'A comunidade não precisa de teleférico. Ele será prejudicial'

O arquiteto e urbanista Luiz Carlos Toledo passou quase dois anos enfurnado na comunidade, fazendo o Plano Diretor, depois de vencer o Concurso Nacional de Ideias para Urbanização da Rocinha, promovido pelo Estado. Nele, Toledo propunha medidas simples para resolver o problema de locomoção dos moradores da favela, sem necessidade de construção de teleférico, como quer o governo. "A Rocinha não precisa de um teleférico", diz.

Entrevista com

MÁRCIA VIEIRA / RIO, O Estado de S.Paulo

23 Novembro 2011 | 03h04

Por que o senhor é contra o teleférico?

Ele será prejudicial à Rocinha.
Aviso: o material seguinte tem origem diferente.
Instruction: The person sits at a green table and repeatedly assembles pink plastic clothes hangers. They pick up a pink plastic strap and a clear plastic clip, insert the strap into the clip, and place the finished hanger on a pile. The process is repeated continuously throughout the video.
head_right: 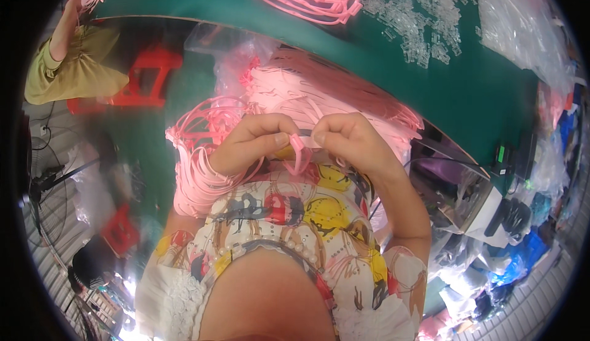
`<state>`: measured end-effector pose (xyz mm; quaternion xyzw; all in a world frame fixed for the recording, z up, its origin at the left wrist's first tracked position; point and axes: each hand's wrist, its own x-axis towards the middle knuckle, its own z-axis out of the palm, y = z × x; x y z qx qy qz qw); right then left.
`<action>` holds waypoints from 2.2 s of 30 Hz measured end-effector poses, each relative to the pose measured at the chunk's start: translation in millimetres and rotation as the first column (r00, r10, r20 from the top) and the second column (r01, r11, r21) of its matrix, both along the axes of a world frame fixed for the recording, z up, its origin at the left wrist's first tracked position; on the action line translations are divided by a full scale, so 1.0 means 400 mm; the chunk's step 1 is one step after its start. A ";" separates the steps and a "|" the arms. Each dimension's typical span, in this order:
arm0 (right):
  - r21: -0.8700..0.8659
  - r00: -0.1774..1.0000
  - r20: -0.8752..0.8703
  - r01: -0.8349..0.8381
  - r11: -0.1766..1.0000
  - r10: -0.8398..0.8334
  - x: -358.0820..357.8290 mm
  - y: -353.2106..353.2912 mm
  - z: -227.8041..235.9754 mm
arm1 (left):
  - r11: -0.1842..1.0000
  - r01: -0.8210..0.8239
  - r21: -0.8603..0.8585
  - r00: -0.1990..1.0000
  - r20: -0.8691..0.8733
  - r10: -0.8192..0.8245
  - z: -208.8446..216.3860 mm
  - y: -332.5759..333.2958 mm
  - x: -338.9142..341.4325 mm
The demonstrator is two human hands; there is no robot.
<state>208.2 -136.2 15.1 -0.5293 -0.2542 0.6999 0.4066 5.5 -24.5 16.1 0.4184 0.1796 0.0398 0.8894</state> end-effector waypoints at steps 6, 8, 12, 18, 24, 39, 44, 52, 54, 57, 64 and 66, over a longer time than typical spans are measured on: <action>-0.018 1.000 -0.023 -0.021 1.000 0.020 0.009 0.001 -0.019 | 1.000 0.019 0.024 1.000 0.000 -0.019 -0.001 0.000 0.006; 0.002 0.999 -0.023 -0.025 1.000 0.025 0.008 0.004 -0.020 | 1.000 0.009 0.027 1.000 -0.012 -0.009 -0.007 -0.005 0.006; 0.033 0.998 -0.050 -0.046 0.998 0.048 0.010 0.008 -0.028 | 0.996 0.032 0.079 0.999 -0.037 -0.029 -0.003 -0.002 0.010; 0.201 0.980 0.185 -0.117 0.973 0.079 0.004 0.019 -0.009 | 0.991 0.005 0.135 0.998 -0.061 0.003 -0.017 -0.011 0.021; 0.579 0.458 0.800 -0.419 0.700 -0.388 -0.039 0.019 0.015 | 0.938 -0.087 0.337 0.990 -0.075 0.119 -0.007 -0.008 0.027; 0.361 0.990 -0.050 -0.106 0.927 0.132 -0.002 0.095 -0.119 | 0.988 -0.083 0.131 0.981 -0.166 0.105 -0.016 0.057 -0.043; 0.325 0.985 -0.071 -0.126 0.937 0.158 0.007 0.090 -0.088 | 0.988 -0.104 0.116 0.969 -0.212 0.127 0.001 0.063 -0.062; 0.522 0.948 0.246 -0.305 0.797 0.201 0.035 0.106 -0.059 | 0.972 -0.098 0.215 0.937 -0.310 0.163 0.019 0.036 -0.059; 0.459 0.949 0.225 -0.301 0.836 0.219 0.046 0.106 -0.042 | 0.968 -0.098 0.231 0.942 -0.291 0.164 0.018 0.037 -0.062; 0.553 0.942 0.311 -0.286 0.782 0.124 0.052 0.111 -0.035 | 0.966 -0.062 0.253 0.956 -0.264 0.130 0.010 0.044 -0.075; 0.522 0.942 0.298 -0.297 0.799 0.156 0.062 0.110 -0.018 | 0.974 -0.123 0.190 0.947 -0.270 0.172 0.020 0.031 -0.065; 0.450 0.952 0.256 -0.270 0.851 0.166 0.060 0.105 -0.011 | 0.964 -0.080 0.255 0.950 -0.274 0.152 0.021 0.031 -0.063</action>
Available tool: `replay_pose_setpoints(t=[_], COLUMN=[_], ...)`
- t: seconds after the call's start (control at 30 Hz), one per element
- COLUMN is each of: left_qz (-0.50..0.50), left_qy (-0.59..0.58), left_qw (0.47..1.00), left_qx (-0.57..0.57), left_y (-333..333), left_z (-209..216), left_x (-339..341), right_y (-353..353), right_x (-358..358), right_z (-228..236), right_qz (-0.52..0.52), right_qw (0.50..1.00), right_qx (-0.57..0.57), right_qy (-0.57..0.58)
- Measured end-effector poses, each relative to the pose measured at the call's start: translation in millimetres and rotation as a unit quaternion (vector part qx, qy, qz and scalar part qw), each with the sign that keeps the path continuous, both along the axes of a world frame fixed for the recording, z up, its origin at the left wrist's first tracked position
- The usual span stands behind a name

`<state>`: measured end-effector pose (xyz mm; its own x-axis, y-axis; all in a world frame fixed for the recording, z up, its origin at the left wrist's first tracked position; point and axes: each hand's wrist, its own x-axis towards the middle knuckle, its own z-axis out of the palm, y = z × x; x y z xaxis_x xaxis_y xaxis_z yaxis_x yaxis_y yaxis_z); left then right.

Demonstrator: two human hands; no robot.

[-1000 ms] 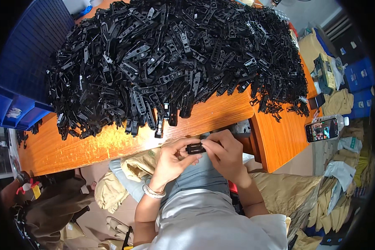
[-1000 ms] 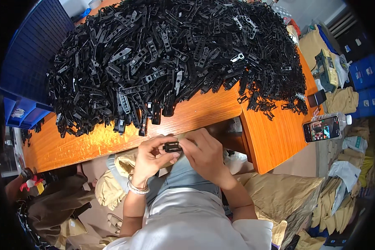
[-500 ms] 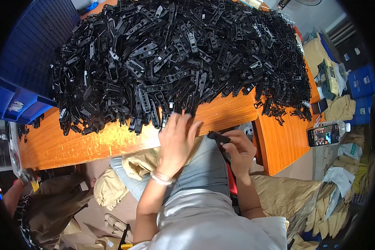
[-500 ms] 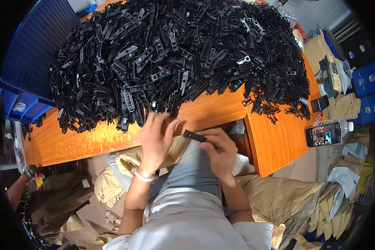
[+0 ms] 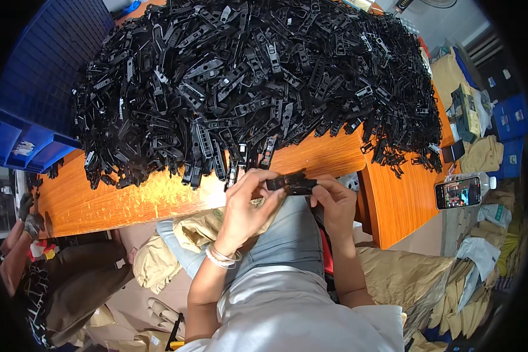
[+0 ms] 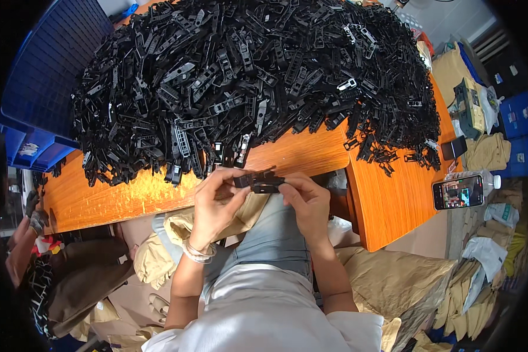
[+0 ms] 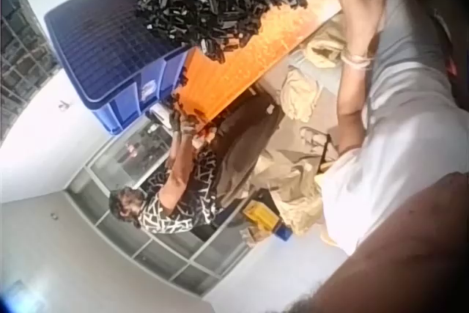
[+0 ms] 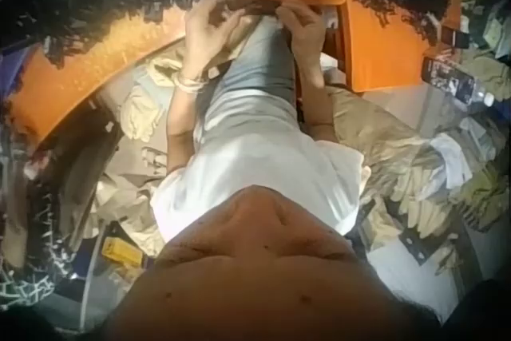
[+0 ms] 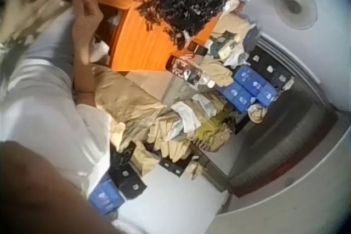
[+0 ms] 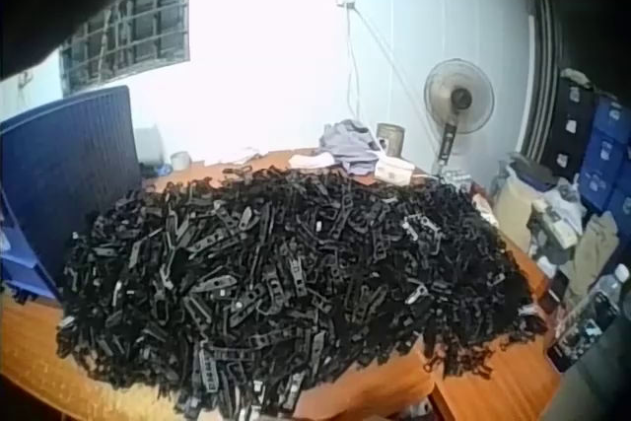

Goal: Sort through a large pile of black plastic components on a desk for assembly or packaging.

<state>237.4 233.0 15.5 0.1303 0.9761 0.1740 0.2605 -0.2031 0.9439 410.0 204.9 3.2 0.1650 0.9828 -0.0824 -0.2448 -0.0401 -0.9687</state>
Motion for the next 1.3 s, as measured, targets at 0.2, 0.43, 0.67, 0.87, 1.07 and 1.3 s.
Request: replay_pose_setpoints(t=[0.2, 0.43, 0.67, 0.87, 1.07, 1.3], left_qz=[-0.056, -0.05, -0.024, -0.056, -0.086, 0.03], left_qy=[-0.033, -0.042, -0.204, -0.297, -0.217, 0.059], left_qw=[0.998, 0.996, 0.956, 0.901, 0.959, 0.997], left_qx=[-0.007, -0.054, -0.208, -0.31, -0.162, 0.028], left_y=[-3.8, -11.3, -18.1, -24.1, -26.9, 2.9], left_z=[7.9, 1.8, 1.0, -0.5, -2.2, -4.6], left_x=[-7.9, -8.9, -11.8, -9.6, -18.3, -50.1], right_y=[0.8, -4.8, -8.6, -9.1, -7.1, -7.7], right_x=[-5.0, -13.7, -18.2, -28.4, -36.4, -38.6], right_z=[8.2, 15.9, 16.5, 7.4, 16.0, -1.7], right_qz=[0.009, -0.005, 0.037, 0.064, 0.118, 0.066], right_qw=[0.998, 0.997, 0.994, 0.981, 0.992, 0.997], right_qx=[-0.023, -0.044, 0.01, 0.076, -0.008, -0.044], right_qy=[-0.058, -0.063, -0.099, -0.164, -0.043, -0.018])
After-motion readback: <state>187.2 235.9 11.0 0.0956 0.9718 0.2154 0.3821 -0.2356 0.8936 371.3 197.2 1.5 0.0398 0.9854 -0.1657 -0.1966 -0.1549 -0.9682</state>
Eu comparo a ideia à compra dos caça Mirage pela FAB. O equipamento é de tecnologia francesa, feito na França, com problemas de manutenção e de reposição de peça. Custa uma barbaridade de caro. O teleférico acabou de ser colocado no Complexo do Alemão. Um bom governante deveria avaliar a eficácia durante um tempo, antes de colocar em outro lugar. Além disso, a colocação das estações e dos postes que sustentam os cabos exigiria a abertura de uma via para passagem de carretas que levariam tudo isso. Fora as remoções para colocar os postes.
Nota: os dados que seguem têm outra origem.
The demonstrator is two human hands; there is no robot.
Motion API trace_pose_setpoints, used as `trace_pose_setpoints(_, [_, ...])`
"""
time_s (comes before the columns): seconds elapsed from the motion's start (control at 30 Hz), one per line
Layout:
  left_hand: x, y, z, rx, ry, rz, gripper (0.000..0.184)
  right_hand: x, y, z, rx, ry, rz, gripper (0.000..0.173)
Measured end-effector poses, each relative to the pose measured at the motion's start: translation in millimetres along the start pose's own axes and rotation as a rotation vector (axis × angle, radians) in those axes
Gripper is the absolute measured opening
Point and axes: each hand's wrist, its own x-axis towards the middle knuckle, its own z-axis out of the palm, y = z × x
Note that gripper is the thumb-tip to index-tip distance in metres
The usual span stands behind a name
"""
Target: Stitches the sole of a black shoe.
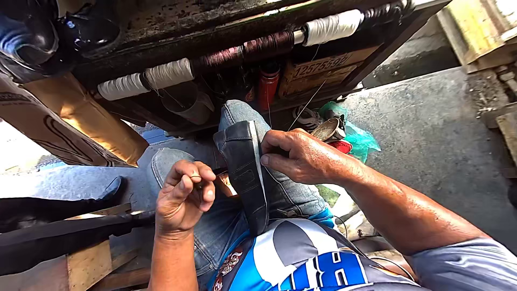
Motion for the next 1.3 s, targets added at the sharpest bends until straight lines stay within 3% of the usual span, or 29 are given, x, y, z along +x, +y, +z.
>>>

Qual a sua solução para o problema de locomoção na favela? O Plano Diretor prevê cinco planos inclinados. É muito mais simples e barato. Com o dinheiro que seria gasto no teleférico daria para construir dez creches na Rocinha e a escola técnica, como está no Plano Diretor. O PAC 2 prevê apenas uma creche.

O morador quer teleférico?

Espero que perguntem a eles. Para montar o Plano Diretor passei quase dois anos lá dentro. O que os moradores mais pediam era coleta de lixo e saneamento básico. Fizemos um projeto de lixo detalhadíssimo.

Entreguei para o governo do Estado e na Companhia de Limpeza Urbana (Comlurb). Como não dá obra, não foi colocado em prática.